Migration inhibition caused by EBV-specific 48K subcomponent of EBNA and the associated 53K cellular protein.

Abstract

Leukocytes from EBV-seropositive but not seronegative healthy donors responded with significant migration inhibition to the 48K subcomponent of the Epstein-Barr virus determined nuclear antigen (EBNA), known to carry the virally determined antigenic specificity. A concentration of 10 micrograms/ml was still effective while 5 micrograms/ml had no detectable effect. EBNA-associated cellular 53K protein had no effect by itself, but it potentiated the effect of 48K, even if the latter was added at the subliminal concentration of 5 micrograms/ml.
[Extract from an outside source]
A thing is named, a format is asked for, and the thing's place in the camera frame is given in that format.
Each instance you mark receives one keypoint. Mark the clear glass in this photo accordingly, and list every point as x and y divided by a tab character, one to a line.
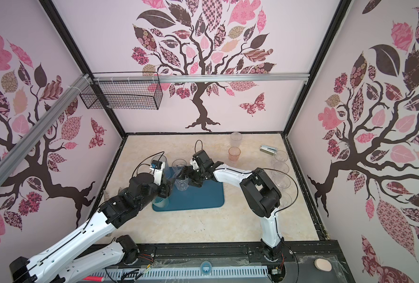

The related 53K protein, isolated from EBV-negative human lymphoma cells, was also effective, whereas the corresponding murine-tumor-associated 53K had no potentiating effect. Immunization of mice with an extract of DNA-binding proteins from EBV-carrying Raji cells, known to contain both 48K and 53K, induced a significant macrophage migration inhibition response, to both human 48K and 53K. Murine 53K was ineffective, however. Human but not murine 53K increased the migration inhibitory activity of subliminal concentrations of 48K in the murine macrophage system as well. These findings suggest that human but not murine 53K may reconstitute with 48K (EBNA) to form a highly immunogenic complex.